The patterns got tighter and denser as the tubes increased in constriction, as they should, and the 30 yard pattern sizes were about what we expected from the various choke tubes. After patterning, we shot about 50 low house skeet targets from station 7. This is a relatively easy, gently rising, straight away shot that is good for analyzing choke performance. By intentionally shooting faster or slower, we broke birds at ranges from about 20 to 30 yards.
The top tang mounted safety automatically goes on safe (to its rearward position) when the action is opened. This is usually a pious idea in the field, but a hassle when shooting clay targets. Worse, sliding the safety forward to the "fire" position requires far more effort than should be necessary and could easily result in a missed opportunity in the field. None of us approved of this safety. If this were our gun, the first thing we would do is disconnect the automatic safety feature.
Hefting the gun reveals it balances right at the hinge pin and shoulders naturally. There is a slight amount of cast off for a right hand shooter. The trim, low profile, round body receiver contributes to its lively feel in the hands and helps make it comfortable to carry in the field. The walnut butt plate has a gentle, shoulder fitting curve, although Rocky commented that it was slightly slippery despite its checkering. Jim and I did not notice this.
The straight grip, a slightly flattened oval in cross-section, is comfortable in the hand. The stock shape handles recoil well and for most upland hunting or occasional clays shooting using 7/8 ounce lead loads the gun is fine as is. However, if one plans to shoot one ounce or heavier shells, or do considerable clays shooting, it would be wise to replace the wood butt plate with a recoil pad.
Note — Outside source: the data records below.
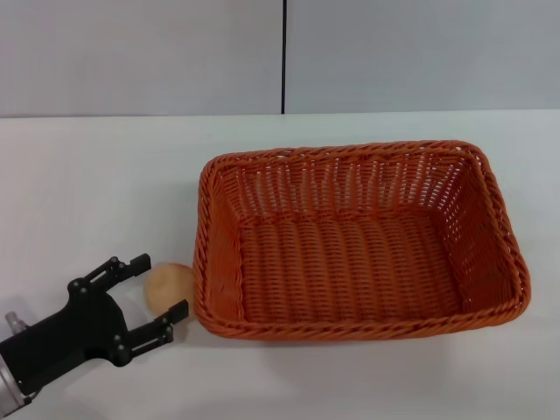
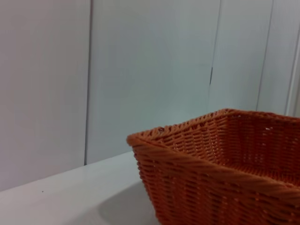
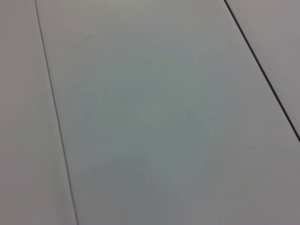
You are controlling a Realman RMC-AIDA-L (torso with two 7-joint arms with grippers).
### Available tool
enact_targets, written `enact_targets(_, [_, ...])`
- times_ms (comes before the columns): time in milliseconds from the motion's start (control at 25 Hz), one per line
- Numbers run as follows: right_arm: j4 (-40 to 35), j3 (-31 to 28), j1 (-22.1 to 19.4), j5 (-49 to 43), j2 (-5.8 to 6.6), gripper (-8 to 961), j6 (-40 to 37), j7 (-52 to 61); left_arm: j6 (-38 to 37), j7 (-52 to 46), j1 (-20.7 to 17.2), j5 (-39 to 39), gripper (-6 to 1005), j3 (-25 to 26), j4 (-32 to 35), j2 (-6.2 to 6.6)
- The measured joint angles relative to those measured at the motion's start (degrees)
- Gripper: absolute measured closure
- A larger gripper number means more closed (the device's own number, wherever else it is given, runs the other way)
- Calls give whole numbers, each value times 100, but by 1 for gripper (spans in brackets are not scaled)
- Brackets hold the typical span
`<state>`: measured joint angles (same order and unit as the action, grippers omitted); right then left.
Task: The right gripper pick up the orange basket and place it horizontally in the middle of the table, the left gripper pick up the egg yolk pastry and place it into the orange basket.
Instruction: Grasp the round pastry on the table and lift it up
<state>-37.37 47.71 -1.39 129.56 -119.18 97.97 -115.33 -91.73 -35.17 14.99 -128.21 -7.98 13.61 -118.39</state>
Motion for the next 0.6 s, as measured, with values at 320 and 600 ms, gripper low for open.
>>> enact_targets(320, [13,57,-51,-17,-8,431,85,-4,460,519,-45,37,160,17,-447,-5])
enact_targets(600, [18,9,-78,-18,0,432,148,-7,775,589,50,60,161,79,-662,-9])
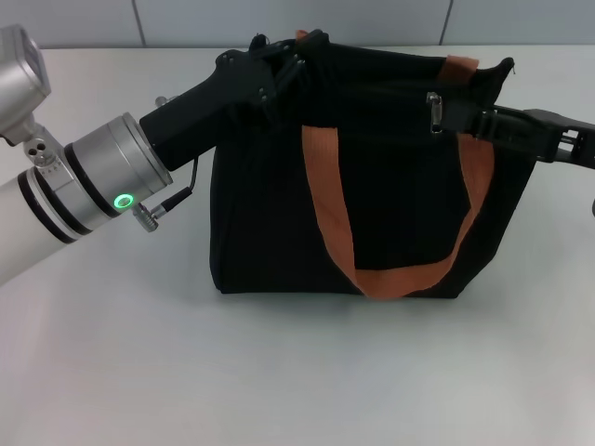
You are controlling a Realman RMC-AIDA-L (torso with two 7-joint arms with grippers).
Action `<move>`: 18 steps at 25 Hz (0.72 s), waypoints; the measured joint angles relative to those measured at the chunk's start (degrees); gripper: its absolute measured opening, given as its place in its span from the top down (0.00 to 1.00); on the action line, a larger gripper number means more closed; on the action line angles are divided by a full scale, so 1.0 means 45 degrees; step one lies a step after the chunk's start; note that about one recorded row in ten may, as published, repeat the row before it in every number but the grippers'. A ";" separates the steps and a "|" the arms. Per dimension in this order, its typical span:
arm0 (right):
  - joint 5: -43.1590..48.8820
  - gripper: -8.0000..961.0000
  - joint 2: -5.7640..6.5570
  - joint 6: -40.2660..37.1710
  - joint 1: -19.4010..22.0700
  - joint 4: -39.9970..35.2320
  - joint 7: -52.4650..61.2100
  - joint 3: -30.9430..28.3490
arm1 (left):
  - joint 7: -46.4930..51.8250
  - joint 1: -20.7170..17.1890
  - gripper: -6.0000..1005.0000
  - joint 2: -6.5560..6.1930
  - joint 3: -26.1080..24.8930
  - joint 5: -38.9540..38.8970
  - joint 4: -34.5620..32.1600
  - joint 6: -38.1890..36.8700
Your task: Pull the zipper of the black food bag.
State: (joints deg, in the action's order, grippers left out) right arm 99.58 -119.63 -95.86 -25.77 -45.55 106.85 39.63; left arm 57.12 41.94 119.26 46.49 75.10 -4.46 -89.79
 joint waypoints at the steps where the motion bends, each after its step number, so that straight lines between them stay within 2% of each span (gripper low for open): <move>1: 0.0000 0.63 0.0001 0.0017 0.0001 -0.0002 0.0028 0.0002 | 0.0000 0.0000 0.85 0.0000 0.0000 0.0000 0.0000 0.0000; 18: 0.0352 0.63 0.0039 0.0741 0.0175 -0.0032 0.0395 0.0082 | -0.0135 0.0239 0.84 0.0000 0.0000 -0.0022 0.0003 -0.0026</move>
State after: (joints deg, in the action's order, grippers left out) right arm 101.16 -119.45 -92.53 -24.98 -45.70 108.63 40.00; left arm 56.52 43.02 119.27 46.49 75.00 -4.45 -89.91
Beretta offers a MicroCore FIELD black rubber recoil pad (#E7300) designed to fit the end of the 486 Parallelo stock without modification. Just unscrew the wood butt plate and screw on the recoil pad. No fitting required. These pads are available in thicknesses of 1.0, .79, .59 and .39 inch.
Rocky said he would shorten the stock if this were his gun. I found the length of pull a tad long, but I think I could learn to shoot it as is. Jim, the tallest and rangiest of our three shooters, thought the stock fit him just fine.
A smooth concave rib guides the eye to the target. Some shooters prefer a higher or ventilated rib, but the classic concave style rib worked fine for us.
The front sight is an unobtrusive steel bead. This is much better than the fiber optic front sights supplied today on many shotguns. After all, you are supposed to focus on the target when shooting a shotgun, not the front sight.
The relatively heavy trigger pull (for a quality double) caused no problems on the skeet field. Unlike some SSTs, this inertia type Beretta SST worked perfectly, never doubling or balking.
The consensus is the Parallelo would be a good upland game gun (its intended purpose) and it is entirely adequate for casual clay target shooting. It looks good, handles well, does not kick excessively and, aside from the stiff automatic safety and even stiffer barrel selector switch, we had no serious complaints.
The Beretta 486 Parallelo is a classically styled, yet thoroughly modern, side-by-side shotgun. It is an attractive, as well as very functional, field gun that is made of top quality materials. With proper care, it should last for generations.
Due to its interchangeable choke tubes, it can handle practically any upland hunting situation, as well as (with the automatic safety feature disabled) shooting informal sporting clays, five stand, skeet and the occasional round of trap. The price is not inexpensive, but it is reasonable for a gun of this quality.
Note: This review is mirrored on the Product Reviews page.